▶ Task prompt:
What's needed is the listing below, repeated word for word with no pictures.

▶ Dataset section:
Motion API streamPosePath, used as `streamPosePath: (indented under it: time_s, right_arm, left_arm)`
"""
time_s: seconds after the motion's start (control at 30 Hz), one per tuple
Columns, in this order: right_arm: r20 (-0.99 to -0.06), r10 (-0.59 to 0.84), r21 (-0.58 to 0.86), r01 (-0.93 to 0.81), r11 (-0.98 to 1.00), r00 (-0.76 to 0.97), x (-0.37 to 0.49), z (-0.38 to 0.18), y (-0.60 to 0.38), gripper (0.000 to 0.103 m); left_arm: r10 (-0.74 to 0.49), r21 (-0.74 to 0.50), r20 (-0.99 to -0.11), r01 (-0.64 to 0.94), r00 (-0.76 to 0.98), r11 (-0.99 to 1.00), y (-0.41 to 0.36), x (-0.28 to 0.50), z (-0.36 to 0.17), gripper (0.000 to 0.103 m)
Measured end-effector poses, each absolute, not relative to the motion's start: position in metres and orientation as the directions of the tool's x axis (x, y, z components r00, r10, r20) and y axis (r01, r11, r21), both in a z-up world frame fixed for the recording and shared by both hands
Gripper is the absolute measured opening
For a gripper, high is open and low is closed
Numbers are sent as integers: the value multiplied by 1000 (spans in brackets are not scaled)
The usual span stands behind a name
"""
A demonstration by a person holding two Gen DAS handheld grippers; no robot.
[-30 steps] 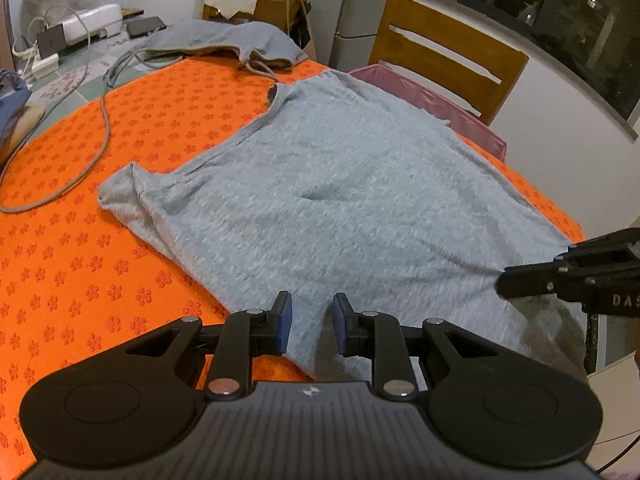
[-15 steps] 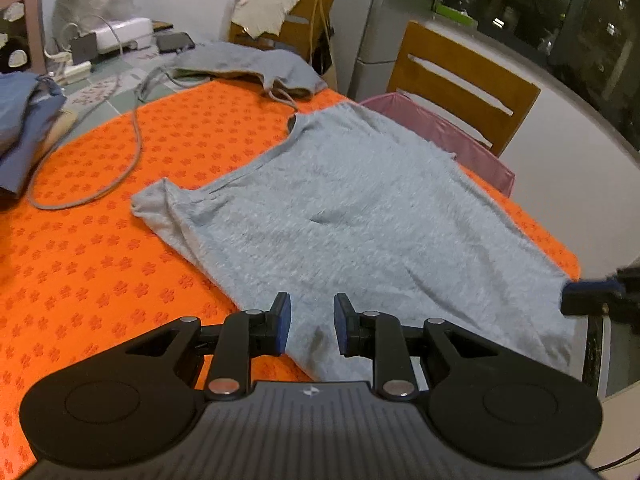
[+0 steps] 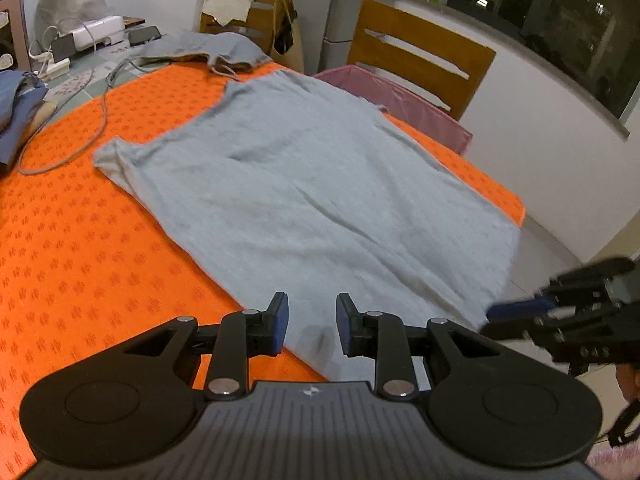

▶ Task output:
Motion API streamPosePath, used as `streamPosePath: (indented under it: time_s, right_arm, left_arm)`
"""
time_s: seconds after the motion's start (control at 30 Hz), one per tuple
Columns, in this order: right_arm: r20 (-0.99 to -0.06), r10 (-0.59 to 0.84), r21 (-0.58 to 0.86), r01 (-0.93 to 0.81), r11 (-0.98 to 1.00), r00 (-0.76 to 0.97), x (-0.37 to 0.49), z (-0.38 to 0.18), y (-0.60 to 0.38), gripper (0.000 to 0.103 m); left_arm: r10 (-0.74 to 0.49), r21 (-0.74 to 0.50), r20 (-0.99 to -0.11), r01 (-0.64 to 0.94), r00 (-0.76 to 0.98), r11 (-0.99 to 1.00), y (-0.41 to 0.36), x (-0.28 to 0.50), z (-0.36 to 0.17), gripper (0.000 to 0.103 m)
Measured end-effector poses, each absolute, not relative to the motion's start: position in metres and orientation as the directions of the tool's x axis (x, y, z components r00, r10, r20) and y axis (r01, r11, r21), both in a z-up world frame fixed for the recording and shared by both hands
Gripper is the absolute measured opening
For a gripper, high is open and low is closed
Numbers are sent as integers: the value multiplied by 1000 (spans in brackets are not scaled)
The usual span stands behind a name
"""
A demonstration by a person holding two Gen DAS handheld grippers; no robot.
[-30 steps] 
[-15 steps] 
[+0 steps] 

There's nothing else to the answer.